[Task directions]:
Retype exactly the lines that run from the start of the data to the line holding "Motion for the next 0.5", including both, and only those.

[Items from a dataset]
[Start of Attachment]

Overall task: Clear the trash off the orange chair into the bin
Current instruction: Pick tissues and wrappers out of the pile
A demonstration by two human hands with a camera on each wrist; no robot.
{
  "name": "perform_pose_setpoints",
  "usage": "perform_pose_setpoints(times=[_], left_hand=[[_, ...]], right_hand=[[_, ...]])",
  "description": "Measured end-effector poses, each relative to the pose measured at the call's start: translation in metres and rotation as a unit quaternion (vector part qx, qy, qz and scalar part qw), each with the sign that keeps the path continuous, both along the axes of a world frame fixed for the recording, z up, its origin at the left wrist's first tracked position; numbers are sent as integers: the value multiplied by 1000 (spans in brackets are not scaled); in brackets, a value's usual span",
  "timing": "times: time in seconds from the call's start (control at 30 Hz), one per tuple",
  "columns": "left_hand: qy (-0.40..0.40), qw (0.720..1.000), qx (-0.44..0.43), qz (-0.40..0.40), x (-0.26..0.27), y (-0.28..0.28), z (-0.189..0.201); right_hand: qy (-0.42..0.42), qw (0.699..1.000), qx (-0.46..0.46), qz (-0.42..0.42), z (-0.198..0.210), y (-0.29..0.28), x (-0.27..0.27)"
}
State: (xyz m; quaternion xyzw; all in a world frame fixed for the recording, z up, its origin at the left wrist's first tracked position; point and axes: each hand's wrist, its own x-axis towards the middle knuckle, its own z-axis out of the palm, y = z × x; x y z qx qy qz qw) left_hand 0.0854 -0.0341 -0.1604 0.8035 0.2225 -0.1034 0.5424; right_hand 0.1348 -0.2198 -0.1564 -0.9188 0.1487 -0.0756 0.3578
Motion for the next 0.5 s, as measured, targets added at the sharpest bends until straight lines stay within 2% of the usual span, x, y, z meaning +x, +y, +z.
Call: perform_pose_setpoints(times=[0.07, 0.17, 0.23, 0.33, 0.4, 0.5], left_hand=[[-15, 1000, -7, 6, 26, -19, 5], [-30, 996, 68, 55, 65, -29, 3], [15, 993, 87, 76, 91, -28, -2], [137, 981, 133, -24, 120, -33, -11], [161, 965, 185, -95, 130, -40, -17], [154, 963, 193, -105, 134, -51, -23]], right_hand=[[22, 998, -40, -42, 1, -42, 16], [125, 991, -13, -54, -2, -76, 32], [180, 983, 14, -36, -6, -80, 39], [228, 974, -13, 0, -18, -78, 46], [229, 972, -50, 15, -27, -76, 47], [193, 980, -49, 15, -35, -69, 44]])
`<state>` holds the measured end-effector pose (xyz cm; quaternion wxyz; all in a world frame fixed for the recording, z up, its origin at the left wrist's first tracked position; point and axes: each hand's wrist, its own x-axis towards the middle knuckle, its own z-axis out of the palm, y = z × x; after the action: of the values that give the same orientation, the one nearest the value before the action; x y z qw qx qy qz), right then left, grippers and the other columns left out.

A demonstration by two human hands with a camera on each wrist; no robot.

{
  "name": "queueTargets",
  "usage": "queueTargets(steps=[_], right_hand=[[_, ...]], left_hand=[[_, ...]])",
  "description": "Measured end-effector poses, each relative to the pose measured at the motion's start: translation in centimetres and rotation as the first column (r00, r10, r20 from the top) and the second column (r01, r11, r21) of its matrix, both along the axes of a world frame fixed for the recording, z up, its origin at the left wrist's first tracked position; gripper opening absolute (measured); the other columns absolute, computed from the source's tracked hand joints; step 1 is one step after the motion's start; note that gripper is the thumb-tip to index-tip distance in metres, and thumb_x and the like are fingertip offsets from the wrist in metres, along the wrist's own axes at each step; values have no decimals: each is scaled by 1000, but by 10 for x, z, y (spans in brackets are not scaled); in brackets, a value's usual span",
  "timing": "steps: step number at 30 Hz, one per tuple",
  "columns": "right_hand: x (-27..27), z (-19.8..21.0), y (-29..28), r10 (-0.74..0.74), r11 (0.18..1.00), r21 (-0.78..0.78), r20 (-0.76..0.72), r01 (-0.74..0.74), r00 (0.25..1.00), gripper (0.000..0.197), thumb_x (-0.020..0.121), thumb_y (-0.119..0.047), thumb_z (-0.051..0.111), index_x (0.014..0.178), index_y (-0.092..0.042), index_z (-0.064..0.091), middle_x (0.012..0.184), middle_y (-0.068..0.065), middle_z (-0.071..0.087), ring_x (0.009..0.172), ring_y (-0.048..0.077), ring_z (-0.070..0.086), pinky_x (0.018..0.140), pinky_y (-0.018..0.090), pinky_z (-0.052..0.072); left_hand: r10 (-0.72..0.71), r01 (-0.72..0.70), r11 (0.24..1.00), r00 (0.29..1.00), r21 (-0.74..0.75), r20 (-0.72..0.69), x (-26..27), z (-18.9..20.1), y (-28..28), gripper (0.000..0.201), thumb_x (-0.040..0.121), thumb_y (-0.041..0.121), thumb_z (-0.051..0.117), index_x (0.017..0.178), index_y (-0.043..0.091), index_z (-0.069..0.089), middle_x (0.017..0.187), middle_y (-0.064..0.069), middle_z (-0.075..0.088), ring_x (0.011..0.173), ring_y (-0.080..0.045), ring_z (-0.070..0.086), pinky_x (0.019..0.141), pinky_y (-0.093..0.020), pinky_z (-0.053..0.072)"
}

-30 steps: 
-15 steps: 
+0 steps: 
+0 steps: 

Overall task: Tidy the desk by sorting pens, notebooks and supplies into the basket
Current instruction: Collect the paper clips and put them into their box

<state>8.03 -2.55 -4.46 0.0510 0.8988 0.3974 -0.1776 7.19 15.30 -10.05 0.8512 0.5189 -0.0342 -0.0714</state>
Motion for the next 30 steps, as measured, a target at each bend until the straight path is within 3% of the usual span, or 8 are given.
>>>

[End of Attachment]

[Answer for this exercise]:
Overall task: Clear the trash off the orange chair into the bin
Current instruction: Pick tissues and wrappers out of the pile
A demonstration by two human hands with a camera on each wrist; no robot.
{
  "name": "perform_pose_setpoints",
  "usage": "perform_pose_setpoints(times=[_], left_hand=[[_, ...]], right_hand=[[_, ...]])",
  "description": "Measured end-effector poses, each relative to the pose measured at the call's start: translation in metres and rotation as a unit quaternion (vector part qx, qy, qz and scalar part qw), each with the sign that keeps the path continuous, both along the axes of a world frame fixed for the recording, z up, its origin at the left wrist's first tracked position; numbers are sent as integers: the value multiplied by 1000 (spans in brackets are not scaled); in brackets, a value's usual span",
  "timing": "times: time in seconds from the call's start (control at 30 Hz), one per tuple",
  "columns": "left_hand: qy (-0.40..0.40), qw (0.720..1.000), qx (-0.44..0.43), qz (-0.40..0.40), x (-0.26..0.27), y (-0.28..0.28), z (-0.189..0.201); right_hand: qy (-0.42..0.42), qw (0.699..1.000), qx (-0.46..0.46), qz (-0.42..0.42), z (-0.198..0.210), y (-0.29..0.28), x (-0.27..0.27)"
}
State: (xyz m; quaternion xyzw; all in a world frame fixed for the recording, z up, its origin at the left wrist's first tracked position; point and axes: each hand's wrist, its own x-axis towards the middle knuckle, its own z-axis out of the palm, y = z × x; x y z qx qy qz qw) left_hand 0.0854 -0.0341 -0.1604 0.8035 0.2225 -0.1034 0.5424; right_hand 0.1348 -0.2198 -0.1564 -0.9188 0.1487 -0.0756 0.3578
Motion for the next 0.5 s, as measured, targets added at the sharpest bends until straight lines stay within 2% of the usual span, x, y, z meaning +x, +y, +z.

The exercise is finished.